Exercise brief:
In the listing below, count the lines that contain the string "camera", and state that number without further words.

Data to process:

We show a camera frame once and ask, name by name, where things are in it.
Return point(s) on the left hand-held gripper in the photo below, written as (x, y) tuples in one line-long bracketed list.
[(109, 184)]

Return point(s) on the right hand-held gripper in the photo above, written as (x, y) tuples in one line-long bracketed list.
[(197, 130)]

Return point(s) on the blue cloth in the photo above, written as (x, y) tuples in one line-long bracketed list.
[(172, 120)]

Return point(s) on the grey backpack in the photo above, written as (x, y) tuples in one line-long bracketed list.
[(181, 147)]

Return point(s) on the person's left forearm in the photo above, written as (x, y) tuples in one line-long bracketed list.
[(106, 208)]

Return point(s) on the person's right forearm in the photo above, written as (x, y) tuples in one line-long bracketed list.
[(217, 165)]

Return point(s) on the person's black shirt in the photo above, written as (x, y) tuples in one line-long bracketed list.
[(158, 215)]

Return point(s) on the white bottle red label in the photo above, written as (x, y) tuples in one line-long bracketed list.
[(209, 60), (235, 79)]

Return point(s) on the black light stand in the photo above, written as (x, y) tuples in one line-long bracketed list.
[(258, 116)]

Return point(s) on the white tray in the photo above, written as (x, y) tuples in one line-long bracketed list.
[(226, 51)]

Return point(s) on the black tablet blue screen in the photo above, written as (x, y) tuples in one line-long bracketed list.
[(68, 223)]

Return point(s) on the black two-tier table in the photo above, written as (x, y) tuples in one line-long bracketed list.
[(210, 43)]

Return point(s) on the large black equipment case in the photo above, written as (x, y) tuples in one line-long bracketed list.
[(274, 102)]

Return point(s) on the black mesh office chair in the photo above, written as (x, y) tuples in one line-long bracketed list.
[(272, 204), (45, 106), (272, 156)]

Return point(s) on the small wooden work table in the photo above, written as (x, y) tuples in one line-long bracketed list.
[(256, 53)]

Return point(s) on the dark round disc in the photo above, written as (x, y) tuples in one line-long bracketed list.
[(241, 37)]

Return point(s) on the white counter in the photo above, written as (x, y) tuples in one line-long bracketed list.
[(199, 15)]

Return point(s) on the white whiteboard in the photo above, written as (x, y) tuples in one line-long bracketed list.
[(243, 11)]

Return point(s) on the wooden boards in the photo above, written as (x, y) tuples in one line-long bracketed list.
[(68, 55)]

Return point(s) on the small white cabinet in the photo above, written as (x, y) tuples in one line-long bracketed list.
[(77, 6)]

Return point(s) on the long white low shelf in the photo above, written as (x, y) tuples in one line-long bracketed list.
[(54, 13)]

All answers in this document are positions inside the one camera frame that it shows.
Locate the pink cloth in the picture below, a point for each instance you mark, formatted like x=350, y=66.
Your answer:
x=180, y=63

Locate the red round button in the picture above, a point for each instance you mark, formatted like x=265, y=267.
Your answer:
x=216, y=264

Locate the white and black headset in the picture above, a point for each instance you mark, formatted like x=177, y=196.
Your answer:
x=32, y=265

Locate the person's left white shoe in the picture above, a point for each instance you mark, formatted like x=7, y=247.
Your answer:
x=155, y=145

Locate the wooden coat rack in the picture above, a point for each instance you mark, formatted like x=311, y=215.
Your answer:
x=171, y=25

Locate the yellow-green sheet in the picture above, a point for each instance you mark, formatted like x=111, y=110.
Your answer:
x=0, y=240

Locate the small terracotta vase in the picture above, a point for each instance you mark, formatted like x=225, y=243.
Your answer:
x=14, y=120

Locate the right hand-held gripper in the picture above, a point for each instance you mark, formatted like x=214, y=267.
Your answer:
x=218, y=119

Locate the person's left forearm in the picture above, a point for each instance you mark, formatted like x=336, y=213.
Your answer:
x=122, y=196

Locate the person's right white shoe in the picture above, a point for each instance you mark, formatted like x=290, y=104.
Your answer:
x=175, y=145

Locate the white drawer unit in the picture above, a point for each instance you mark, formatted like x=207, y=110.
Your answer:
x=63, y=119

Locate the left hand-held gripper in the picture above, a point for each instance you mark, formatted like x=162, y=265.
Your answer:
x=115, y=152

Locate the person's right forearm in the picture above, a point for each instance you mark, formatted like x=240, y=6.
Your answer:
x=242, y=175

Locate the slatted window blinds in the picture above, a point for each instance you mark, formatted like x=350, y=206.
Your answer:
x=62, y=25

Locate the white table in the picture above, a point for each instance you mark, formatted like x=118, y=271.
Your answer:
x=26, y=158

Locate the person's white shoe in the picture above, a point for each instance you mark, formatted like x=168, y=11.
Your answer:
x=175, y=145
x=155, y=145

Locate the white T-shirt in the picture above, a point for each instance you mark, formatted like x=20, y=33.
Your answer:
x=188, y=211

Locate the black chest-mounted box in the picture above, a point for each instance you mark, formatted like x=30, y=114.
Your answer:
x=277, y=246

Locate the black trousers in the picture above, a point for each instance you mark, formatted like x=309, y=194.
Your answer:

Written answer:
2